--- TASK DESCRIPTION ---
In the listing that follows, count each line where the word "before" appears; write nothing but the count.
*** Block opens ***
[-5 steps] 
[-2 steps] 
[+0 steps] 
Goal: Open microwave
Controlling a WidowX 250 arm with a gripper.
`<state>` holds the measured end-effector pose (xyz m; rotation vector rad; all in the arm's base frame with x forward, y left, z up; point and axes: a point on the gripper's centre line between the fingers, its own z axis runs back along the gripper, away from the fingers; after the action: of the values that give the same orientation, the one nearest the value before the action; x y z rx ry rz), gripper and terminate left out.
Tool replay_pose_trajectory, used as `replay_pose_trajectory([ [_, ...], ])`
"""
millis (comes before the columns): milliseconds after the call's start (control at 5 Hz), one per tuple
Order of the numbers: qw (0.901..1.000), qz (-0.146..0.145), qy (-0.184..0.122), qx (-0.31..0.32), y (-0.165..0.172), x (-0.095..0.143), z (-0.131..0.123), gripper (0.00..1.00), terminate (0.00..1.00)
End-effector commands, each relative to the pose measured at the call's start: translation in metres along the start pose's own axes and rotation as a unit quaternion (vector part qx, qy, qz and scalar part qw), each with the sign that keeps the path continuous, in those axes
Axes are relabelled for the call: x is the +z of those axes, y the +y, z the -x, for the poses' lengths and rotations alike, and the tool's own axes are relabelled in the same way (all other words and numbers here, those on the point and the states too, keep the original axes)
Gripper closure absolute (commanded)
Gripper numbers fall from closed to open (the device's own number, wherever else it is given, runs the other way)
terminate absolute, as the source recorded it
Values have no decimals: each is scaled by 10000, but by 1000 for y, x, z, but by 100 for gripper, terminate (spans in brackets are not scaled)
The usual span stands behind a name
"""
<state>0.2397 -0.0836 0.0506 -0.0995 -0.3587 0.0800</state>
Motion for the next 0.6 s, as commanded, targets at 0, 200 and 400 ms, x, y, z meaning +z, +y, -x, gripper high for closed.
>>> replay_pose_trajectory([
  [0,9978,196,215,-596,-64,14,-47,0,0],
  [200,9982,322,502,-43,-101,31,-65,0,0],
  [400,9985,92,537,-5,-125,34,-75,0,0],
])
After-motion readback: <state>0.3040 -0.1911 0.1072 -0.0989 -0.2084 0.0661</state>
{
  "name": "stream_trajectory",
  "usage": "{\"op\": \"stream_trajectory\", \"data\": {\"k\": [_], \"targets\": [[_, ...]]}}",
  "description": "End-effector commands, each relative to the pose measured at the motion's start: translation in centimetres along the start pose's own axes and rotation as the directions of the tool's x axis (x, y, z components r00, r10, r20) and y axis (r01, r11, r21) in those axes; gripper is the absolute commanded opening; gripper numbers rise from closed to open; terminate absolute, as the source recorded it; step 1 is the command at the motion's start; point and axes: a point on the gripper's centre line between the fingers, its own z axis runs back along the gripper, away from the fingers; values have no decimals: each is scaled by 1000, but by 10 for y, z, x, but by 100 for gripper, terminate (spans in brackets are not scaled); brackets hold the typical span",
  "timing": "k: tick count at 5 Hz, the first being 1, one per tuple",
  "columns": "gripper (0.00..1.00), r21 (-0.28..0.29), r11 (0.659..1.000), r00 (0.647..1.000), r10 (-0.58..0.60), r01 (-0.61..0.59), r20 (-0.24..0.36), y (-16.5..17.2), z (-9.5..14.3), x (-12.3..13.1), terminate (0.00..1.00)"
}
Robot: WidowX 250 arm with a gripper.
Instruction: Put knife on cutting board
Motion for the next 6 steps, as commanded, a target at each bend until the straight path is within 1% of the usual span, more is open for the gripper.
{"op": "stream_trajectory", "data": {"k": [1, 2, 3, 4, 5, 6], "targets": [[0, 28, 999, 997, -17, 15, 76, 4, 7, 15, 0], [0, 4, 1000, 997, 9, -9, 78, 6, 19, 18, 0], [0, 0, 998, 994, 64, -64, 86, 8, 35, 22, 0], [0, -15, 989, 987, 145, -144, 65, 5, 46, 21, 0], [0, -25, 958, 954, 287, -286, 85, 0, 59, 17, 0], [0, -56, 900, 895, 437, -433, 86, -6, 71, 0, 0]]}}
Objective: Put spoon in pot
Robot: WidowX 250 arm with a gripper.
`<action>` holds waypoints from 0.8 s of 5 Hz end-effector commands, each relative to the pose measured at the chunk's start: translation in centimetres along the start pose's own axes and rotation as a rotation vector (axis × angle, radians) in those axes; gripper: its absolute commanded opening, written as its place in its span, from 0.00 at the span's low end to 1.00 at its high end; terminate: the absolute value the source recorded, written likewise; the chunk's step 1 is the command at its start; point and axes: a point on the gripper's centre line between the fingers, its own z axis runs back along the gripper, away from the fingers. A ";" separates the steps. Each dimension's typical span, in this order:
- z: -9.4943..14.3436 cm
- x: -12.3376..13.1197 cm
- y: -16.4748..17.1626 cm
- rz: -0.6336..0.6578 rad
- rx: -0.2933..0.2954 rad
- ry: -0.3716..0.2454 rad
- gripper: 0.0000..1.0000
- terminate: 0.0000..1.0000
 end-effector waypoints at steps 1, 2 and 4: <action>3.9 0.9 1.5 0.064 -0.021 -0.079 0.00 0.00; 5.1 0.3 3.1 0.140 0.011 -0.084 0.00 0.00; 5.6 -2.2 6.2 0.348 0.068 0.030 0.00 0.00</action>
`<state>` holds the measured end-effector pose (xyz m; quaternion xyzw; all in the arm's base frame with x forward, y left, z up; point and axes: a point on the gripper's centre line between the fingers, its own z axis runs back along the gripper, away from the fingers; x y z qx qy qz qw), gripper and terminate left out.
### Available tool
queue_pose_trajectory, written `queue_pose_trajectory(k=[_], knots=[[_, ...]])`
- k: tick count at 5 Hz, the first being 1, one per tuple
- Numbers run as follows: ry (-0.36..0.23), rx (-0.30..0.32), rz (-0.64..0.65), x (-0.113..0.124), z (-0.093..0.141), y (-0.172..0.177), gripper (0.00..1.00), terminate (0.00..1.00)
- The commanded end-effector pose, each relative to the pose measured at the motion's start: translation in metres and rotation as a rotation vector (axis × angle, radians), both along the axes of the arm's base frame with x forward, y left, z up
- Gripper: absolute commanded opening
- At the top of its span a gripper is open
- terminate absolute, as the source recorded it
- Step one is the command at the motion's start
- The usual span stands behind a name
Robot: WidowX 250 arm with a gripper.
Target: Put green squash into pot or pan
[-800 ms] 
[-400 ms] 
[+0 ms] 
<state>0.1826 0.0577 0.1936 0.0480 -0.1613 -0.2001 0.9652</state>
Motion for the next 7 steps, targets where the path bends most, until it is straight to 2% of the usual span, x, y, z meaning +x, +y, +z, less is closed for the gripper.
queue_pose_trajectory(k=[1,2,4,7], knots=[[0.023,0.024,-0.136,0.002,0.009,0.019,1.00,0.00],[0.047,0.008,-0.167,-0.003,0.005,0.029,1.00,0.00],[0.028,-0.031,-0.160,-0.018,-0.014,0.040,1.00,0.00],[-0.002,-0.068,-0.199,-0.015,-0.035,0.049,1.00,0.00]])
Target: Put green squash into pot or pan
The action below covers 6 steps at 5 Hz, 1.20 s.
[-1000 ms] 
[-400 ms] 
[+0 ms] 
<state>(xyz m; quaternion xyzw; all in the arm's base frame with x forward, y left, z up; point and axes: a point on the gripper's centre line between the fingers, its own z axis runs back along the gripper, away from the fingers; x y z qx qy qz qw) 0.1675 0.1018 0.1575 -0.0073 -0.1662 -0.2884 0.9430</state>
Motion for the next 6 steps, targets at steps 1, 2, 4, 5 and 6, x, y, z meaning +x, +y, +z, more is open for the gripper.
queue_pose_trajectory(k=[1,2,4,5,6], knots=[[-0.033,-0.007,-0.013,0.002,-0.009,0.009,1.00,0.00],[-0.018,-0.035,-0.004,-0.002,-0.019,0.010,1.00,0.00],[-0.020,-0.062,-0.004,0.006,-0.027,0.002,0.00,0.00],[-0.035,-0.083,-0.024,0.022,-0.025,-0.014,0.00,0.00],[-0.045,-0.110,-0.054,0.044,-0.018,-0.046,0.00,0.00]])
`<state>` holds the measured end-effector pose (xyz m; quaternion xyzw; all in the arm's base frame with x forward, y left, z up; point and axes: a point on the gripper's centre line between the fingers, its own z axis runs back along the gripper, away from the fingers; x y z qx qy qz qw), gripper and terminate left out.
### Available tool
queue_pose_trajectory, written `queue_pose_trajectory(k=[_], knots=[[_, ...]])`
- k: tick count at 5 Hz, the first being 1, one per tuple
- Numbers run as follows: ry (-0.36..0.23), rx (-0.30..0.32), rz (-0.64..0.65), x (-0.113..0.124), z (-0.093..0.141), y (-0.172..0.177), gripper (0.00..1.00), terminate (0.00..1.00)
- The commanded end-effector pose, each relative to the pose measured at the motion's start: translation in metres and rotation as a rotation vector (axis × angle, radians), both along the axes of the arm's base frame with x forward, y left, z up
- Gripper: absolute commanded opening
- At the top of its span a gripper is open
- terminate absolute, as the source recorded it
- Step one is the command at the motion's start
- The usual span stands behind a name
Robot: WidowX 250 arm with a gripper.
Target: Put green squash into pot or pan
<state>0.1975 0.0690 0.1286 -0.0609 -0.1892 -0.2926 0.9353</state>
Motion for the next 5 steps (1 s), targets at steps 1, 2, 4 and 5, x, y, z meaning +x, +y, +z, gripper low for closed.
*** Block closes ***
--- WRITTEN RESPONSE ---
2